I think a fair cannot be free of the contradiction that lies at the heart of the art market itself and consists in attaching a price to something that cannot be measured. On a different plane, the relations between the participants in an art fair replicate the same contradiction. As far as their works go, the artists involved are competitors. But at the same time, they are also potential cooperators, as far as the social relations enabled by the fair go. Beyond their structural rivalry, they can regard themselves as involved in a common quest for truth, method, quality. I tend to regard art fairs as an opportunity to study such contradictions that issue from the heart of capitalism itself as soon as an immaterial entity gets a price tag attached.

There are some Jewellery fairs worldwide.
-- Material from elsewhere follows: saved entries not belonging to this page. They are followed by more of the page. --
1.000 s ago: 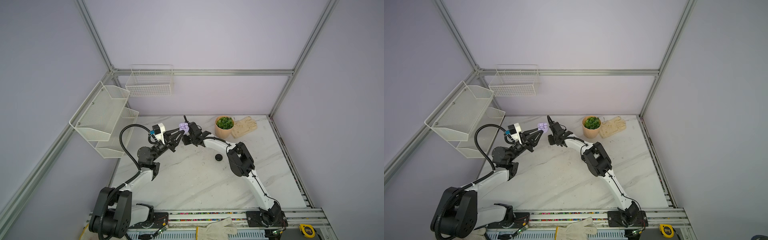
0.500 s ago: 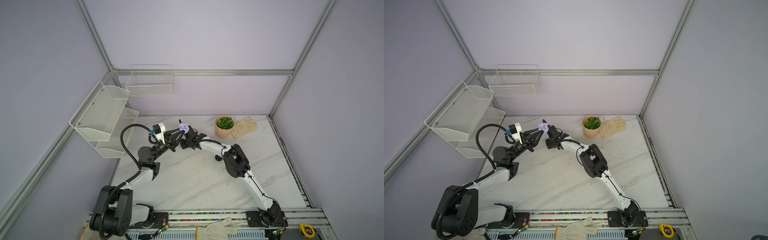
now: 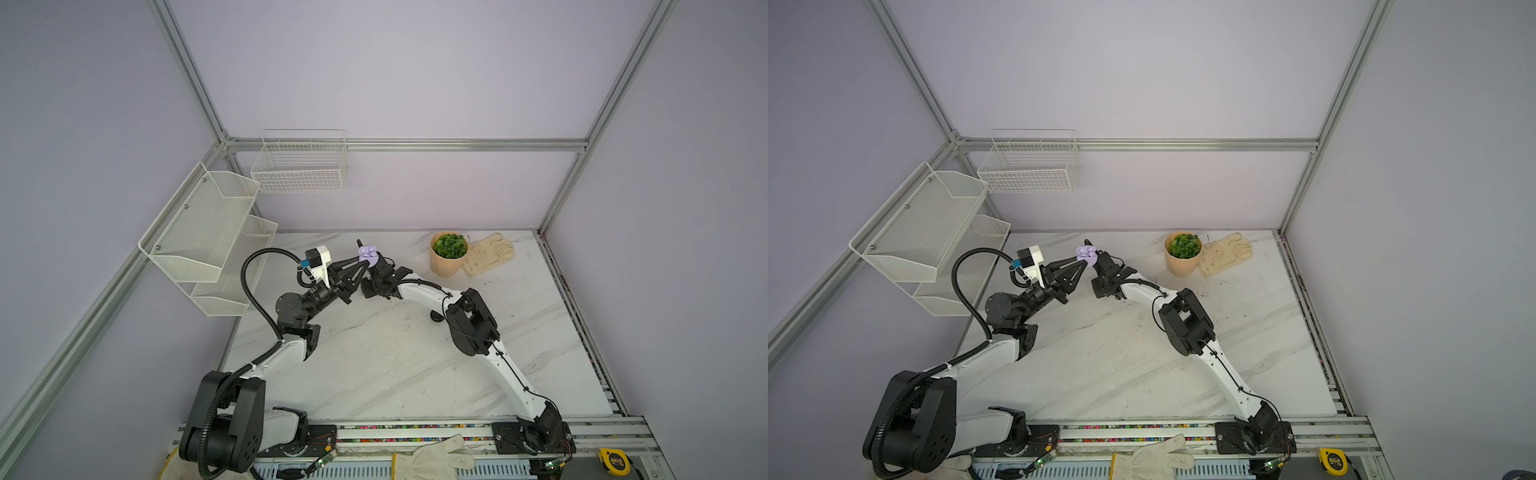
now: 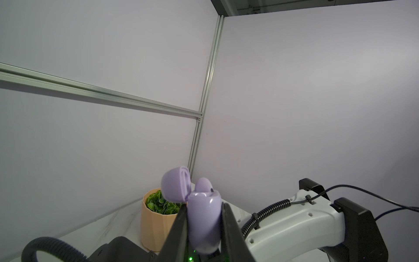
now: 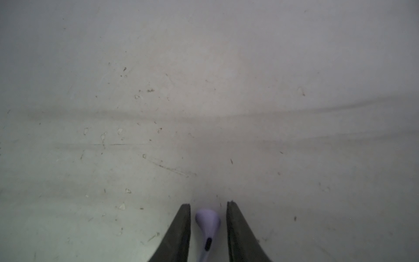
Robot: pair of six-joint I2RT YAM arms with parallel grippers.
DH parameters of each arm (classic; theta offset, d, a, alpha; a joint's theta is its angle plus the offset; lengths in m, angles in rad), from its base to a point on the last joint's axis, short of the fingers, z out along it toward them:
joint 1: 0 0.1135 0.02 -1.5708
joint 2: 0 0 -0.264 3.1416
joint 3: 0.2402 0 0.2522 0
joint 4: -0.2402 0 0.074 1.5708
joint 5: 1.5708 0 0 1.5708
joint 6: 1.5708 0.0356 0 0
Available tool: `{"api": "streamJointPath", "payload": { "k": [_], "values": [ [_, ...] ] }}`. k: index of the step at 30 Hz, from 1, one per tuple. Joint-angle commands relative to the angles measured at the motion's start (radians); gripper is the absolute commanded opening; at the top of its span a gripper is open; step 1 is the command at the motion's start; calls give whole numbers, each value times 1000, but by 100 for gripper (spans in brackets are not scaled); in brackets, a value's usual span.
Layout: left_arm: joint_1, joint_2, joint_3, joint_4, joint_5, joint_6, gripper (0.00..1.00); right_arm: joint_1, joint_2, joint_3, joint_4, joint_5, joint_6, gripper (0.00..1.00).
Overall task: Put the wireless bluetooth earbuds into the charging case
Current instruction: 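Move the right gripper down onto the second lilac earbud on the table, then close the right gripper on the lilac earbud and lift it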
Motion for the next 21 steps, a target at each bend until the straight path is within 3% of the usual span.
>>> {"api": "streamJointPath", "payload": {
  "k": [1,21],
  "values": [
    [11,-10,-18,42,8,-7,0,7,29,21,-35,28,-2,29],
    [10,-10,-21,35,8,-21,0,10,-65,-44,-7,38,21,19]
  ]
}}
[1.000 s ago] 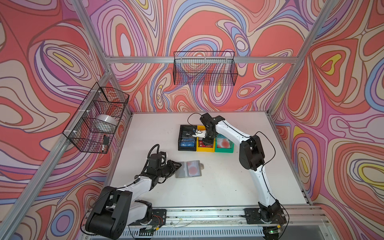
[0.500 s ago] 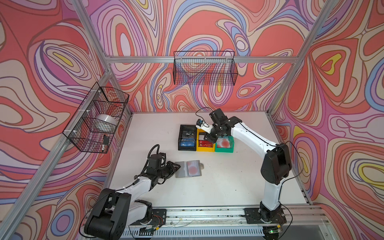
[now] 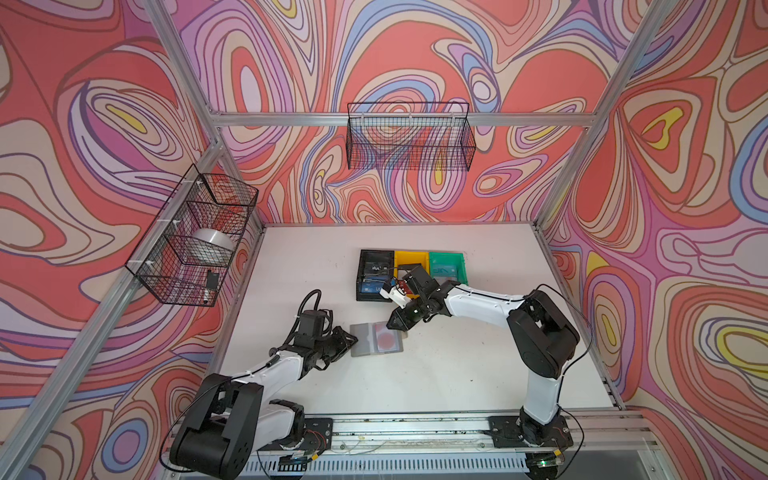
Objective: Take the credit cards out of the card holder
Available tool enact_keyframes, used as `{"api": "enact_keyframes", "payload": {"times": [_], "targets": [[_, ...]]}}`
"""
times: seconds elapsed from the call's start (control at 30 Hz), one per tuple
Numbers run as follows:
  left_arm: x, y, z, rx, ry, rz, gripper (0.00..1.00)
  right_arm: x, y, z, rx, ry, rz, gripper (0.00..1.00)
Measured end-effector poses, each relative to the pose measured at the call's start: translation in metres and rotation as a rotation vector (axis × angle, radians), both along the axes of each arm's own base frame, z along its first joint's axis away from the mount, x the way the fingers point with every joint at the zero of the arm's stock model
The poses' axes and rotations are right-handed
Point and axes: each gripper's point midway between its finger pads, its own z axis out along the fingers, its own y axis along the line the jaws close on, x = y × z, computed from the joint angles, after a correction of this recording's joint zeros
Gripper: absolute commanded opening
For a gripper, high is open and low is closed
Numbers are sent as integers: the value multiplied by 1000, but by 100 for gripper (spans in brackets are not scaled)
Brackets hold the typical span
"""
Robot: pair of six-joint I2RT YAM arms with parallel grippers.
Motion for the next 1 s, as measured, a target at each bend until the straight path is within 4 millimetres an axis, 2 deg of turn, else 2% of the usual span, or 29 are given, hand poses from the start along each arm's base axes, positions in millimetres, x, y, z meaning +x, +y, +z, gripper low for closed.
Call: {"api": "enact_keyframes", "payload": {"times": [0.3,0.6,1.0], "targets": [[-2,1,-2,8,6,-4,20,0,-9,-30,-76,44,-43,19],[-1,0,-3,6,6,-5,20,-1,-15,-36,-111,47,-54,18],[0,0,-3,5,4,-5,20,-5,-4,-34,-43,89,-38,17]]}}
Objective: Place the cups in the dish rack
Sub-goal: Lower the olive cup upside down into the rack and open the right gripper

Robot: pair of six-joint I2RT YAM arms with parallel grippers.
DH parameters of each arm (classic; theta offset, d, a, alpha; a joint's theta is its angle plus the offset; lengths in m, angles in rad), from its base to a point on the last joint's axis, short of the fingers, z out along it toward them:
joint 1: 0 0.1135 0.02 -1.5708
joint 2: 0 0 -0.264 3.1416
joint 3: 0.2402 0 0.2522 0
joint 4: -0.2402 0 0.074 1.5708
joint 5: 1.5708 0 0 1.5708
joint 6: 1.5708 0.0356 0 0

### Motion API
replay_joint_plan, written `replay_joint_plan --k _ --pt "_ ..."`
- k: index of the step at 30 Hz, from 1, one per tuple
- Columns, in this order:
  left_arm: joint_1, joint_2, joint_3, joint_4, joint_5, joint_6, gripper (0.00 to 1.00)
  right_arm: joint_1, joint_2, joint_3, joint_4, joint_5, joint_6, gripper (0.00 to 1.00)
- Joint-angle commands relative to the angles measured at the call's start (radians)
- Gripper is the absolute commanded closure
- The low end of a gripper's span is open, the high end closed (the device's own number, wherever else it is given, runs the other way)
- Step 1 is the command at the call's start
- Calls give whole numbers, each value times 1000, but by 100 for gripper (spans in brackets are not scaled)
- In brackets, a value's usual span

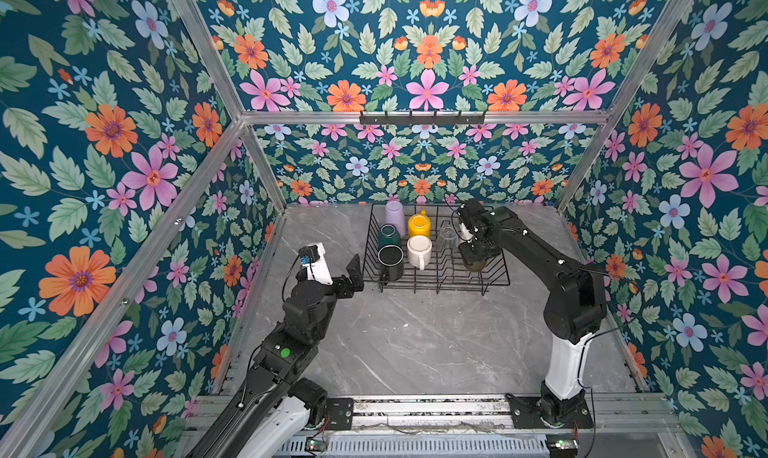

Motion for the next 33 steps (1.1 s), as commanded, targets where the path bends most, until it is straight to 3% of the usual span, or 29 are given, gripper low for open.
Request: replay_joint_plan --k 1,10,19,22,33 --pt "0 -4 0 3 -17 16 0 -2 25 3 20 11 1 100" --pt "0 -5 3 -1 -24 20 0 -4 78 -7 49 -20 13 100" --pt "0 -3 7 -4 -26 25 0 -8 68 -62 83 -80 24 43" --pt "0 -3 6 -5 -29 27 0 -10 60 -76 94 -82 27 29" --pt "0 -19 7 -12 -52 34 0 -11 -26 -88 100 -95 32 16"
What do you think is special about the JOYA Jewellery Fair in Barcelona?
I would say that I am struck by the conceptual horizon of JOYA as a common platform for the arts and design scene, displaying every year an enormous diversity of forms and materials employed in contemporary practices of artistic communication.

About the Interviewee

Pravu Mazumdar studied physics in New Delhi and Munich and has a doctorate in Philosophy from the University of Stuttgart. He writes in German and English, and his books, which use themes like migration and consumerism to unfold a diagnosis of modernity, are closely connected to French Postmodernism, in particular, the philosophy of Michel Foucault. His book on jewellery was published in 2015 under the title: "Gold und Geist: Prolegomena zu einer Philosophie des Schmucks" (“Gold and Mind: Prolegomena towards a Philosophy of Jewellery”), Berlin: Matthes & Seitz.